Stop after the line containing "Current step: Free": print each line exactly from the first line of the listing up to that point.
>>>>
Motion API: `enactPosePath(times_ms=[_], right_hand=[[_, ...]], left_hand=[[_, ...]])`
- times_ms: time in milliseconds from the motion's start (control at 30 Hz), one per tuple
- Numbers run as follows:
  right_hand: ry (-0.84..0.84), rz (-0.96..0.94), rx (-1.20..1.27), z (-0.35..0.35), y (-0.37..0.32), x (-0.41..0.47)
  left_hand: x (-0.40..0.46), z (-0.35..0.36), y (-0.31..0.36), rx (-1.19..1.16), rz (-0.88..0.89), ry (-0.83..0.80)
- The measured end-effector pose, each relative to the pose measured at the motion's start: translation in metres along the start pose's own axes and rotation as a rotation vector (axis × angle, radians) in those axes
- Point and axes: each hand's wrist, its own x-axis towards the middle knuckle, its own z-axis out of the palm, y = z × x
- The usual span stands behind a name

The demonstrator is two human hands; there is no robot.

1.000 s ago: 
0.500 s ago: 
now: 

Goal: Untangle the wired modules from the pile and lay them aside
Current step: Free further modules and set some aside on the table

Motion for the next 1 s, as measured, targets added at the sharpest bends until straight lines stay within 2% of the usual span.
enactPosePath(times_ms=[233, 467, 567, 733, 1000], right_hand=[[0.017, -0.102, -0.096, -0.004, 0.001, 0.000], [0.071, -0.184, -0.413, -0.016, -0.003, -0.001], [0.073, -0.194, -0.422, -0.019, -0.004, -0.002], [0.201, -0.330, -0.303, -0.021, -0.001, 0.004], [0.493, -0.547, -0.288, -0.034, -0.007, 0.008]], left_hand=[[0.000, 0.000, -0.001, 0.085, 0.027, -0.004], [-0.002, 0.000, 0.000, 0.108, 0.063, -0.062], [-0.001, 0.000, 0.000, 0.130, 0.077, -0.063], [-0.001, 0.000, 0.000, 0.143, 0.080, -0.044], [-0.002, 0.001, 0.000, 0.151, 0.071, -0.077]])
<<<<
▶ THE COMPLETED TASK
Motion API: `enactPosePath(times_ms=[_], right_hand=[[_, ...]], left_hand=[[_, ...]])`
- times_ms: time in milliseconds from the motion's start (control at 30 Hz), one per tuple
- Numbers run as follows:
  right_hand: ry (-0.84..0.84), rz (-0.96..0.94), rx (-1.20..1.27), z (-0.35..0.35), y (-0.37..0.32), x (-0.41..0.47)
  left_hand: x (-0.40..0.46), z (-0.35..0.36), y (-0.31..0.36), rx (-1.19..1.16), rz (-0.88..0.89), ry (-0.83..0.80)
- The measured end-effector pose, each relative to the pose measured at the motion's start: translation in metres along the start pose's own axes and rotation as a rotation vector (axis × angle, radians) in those axes
- Point and axes: each hand's wrist, its own x-axis towards the middle knuckle, its own z-axis out of the palm, y = z × x
- The usual span stands behind a name

The demonstrator is two human hands; there is no robot.

1.000 s ago: 
0.500 s ago: 
now: 

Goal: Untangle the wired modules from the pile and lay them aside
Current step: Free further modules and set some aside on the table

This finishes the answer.